__EXERCISE MATERIALS__
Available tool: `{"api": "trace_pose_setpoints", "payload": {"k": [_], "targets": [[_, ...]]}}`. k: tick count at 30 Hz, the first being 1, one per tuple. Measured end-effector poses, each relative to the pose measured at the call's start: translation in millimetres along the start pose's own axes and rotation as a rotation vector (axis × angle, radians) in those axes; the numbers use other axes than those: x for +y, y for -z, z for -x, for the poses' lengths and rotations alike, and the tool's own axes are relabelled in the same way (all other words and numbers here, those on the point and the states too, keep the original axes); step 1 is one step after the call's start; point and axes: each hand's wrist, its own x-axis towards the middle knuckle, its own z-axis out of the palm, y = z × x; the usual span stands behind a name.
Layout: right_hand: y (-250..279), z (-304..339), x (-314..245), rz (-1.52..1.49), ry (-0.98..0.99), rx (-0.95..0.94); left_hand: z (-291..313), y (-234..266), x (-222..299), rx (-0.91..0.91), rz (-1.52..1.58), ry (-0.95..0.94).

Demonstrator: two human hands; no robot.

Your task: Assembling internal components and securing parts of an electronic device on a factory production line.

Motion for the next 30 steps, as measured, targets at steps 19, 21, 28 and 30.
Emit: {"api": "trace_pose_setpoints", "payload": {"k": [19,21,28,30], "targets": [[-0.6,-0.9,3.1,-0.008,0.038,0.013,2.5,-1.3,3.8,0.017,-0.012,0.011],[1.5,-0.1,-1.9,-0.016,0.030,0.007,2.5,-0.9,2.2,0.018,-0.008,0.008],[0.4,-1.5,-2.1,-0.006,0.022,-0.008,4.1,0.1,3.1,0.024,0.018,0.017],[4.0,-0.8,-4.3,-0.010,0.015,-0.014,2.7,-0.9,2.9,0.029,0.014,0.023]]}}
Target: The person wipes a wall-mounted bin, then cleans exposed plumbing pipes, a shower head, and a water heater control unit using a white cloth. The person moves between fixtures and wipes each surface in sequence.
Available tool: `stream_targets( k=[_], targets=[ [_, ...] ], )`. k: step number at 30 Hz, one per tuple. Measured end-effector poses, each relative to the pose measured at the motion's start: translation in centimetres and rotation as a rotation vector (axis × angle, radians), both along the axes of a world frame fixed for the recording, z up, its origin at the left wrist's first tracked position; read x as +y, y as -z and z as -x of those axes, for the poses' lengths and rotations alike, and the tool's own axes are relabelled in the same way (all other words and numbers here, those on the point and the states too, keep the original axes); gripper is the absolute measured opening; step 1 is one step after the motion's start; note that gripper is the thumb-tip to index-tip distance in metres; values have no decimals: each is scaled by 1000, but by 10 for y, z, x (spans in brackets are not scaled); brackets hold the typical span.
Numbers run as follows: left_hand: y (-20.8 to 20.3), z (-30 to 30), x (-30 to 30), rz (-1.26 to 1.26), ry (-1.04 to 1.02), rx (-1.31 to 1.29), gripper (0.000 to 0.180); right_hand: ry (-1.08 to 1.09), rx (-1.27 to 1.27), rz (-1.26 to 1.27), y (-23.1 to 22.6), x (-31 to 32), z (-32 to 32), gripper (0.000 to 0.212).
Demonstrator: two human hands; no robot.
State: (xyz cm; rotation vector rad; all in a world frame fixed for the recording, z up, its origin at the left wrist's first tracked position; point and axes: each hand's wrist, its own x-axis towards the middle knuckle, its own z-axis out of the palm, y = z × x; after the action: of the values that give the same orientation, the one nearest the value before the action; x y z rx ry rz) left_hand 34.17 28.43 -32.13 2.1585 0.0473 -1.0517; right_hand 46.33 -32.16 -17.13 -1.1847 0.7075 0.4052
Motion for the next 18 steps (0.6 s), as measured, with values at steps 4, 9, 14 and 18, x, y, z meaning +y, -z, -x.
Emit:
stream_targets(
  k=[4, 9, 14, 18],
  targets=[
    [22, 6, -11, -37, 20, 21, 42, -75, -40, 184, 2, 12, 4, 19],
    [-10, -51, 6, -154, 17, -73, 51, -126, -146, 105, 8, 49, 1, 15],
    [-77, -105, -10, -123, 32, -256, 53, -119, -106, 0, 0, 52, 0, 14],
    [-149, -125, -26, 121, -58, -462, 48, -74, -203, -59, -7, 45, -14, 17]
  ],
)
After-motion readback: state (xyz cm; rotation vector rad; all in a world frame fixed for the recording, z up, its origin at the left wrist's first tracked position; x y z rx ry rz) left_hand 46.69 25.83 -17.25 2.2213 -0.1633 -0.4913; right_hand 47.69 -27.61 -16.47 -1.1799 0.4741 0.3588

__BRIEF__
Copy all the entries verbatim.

__SOLUTION TO THIS TASK__
Available tool: `{"api": "trace_pose_setpoints", "payload": {"k": [_], "targets": [[_, ...]]}}`. k: tick count at 30 Hz, the first being 1, one per tuple. Measured end-effector poses, each relative to the pose measured at the call's start: translation in millimetres along the start pose's own axes and rotation as a rotation vector (axis × angle, radians) in those axes; the numbers use other axes than those: x for +y, y for -z, z for -x, for the poses' lengths and rotations alike, and the tool's own axes are relabelled in the same way (all other words and numbers here, those on the point and the states too, keep the original axes); step 1 is one step after the call's start; point and axes: each hand's wrist, its own x-axis towards the middle knuckle, its own z-axis out of the palm, y = z × x; the usual span stands behind a name.
Layout: right_hand: y (-250..279), z (-304..339), x (-314..245), rz (-1.52..1.49), ry (-0.98..0.99), rx (-0.95..0.94); left_hand: z (-291..313), y (-234..266), x (-222..299), rx (-0.91..0.91), rz (-1.52..1.58), ry (-0.95..0.94).

Demonstrator: two human hands; no robot.

Your task: Assembling internal components and securing parts of an electronic device on a factory production line.

Motion for the next 30 steps, as measured, targets at steps 19, 21, 28 and 30.
Emit: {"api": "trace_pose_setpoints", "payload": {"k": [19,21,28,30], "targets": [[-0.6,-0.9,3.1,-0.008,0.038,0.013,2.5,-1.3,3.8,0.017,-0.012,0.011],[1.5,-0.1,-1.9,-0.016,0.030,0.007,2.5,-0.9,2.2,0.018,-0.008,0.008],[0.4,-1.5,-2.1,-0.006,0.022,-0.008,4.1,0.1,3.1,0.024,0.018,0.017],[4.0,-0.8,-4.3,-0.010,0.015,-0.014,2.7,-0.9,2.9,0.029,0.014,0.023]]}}
Target: The person wipes a wall-mounted bin, then cleans exposed plumbing pipes, a shower head, and a water heater control unit using a white cloth. The person moves between fixtures and wipes each surface in sequence.
Available tool: `stream_targets( k=[_], targets=[ [_, ...] ], )`. k: step number at 30 Hz, one per tuple. Measured end-effector poses, each relative to the pose measured at the motion's start: translation in centimetres and rotation as a rotation vector (axis × angle, radians), both along the axes of a world frame fixed for the recording, z up, its origin at the left wrist's first tracked position; read x as +y, y as -z and z as -x of those axes, for the poses' lengths and rotations alike, and the tool's own axes are relabelled in the same way (all other words and numbers here, those on the point and the states too, keep the original axes); gripper is the absolute measured opening; step 1 is one step after the motion's start; note that gripper is the thumb-tip to index-tip distance in metres; values have no decimals: each is scaled by 1000, but by 10 for y, z, x (spans in brackets are not scaled); brackets hold the typical span.
Numbers run as follows: left_hand: y (-20.8 to 20.3), z (-30 to 30), x (-30 to 30), rz (-1.26 to 1.26), ry (-1.04 to 1.02), rx (-1.31 to 1.29), gripper (0.000 to 0.180); right_hand: ry (-1.08 to 1.09), rx (-1.27 to 1.27), rz (-1.26 to 1.27), y (-23.1 to 22.6), x (-31 to 32), z (-32 to 32), gripper (0.000 to 0.212).
Demonstrator: two human hands; no robot.
State: (xyz cm; rotation vector rad; all in a world frame fixed for the recording, z up, its origin at the left wrist's first tracked position; point and axes: each hand's wrist, its own x-axis towards the middle knuckle, its own z-axis out of the palm, y = z × x; after the action: of the values that give the same orientation, the one nearest the value before the action; x y z rx ry rz) left_hand 34.17 28.43 -32.13 2.1585 0.0473 -1.0517; right_hand 46.33 -32.16 -17.13 -1.1847 0.7075 0.4052
Motion for the next 18 steps (0.6 s), as measured, with values at steps 4, 9, 14 and 18, x, y, z meaning +y, -z, -x.
Emit:
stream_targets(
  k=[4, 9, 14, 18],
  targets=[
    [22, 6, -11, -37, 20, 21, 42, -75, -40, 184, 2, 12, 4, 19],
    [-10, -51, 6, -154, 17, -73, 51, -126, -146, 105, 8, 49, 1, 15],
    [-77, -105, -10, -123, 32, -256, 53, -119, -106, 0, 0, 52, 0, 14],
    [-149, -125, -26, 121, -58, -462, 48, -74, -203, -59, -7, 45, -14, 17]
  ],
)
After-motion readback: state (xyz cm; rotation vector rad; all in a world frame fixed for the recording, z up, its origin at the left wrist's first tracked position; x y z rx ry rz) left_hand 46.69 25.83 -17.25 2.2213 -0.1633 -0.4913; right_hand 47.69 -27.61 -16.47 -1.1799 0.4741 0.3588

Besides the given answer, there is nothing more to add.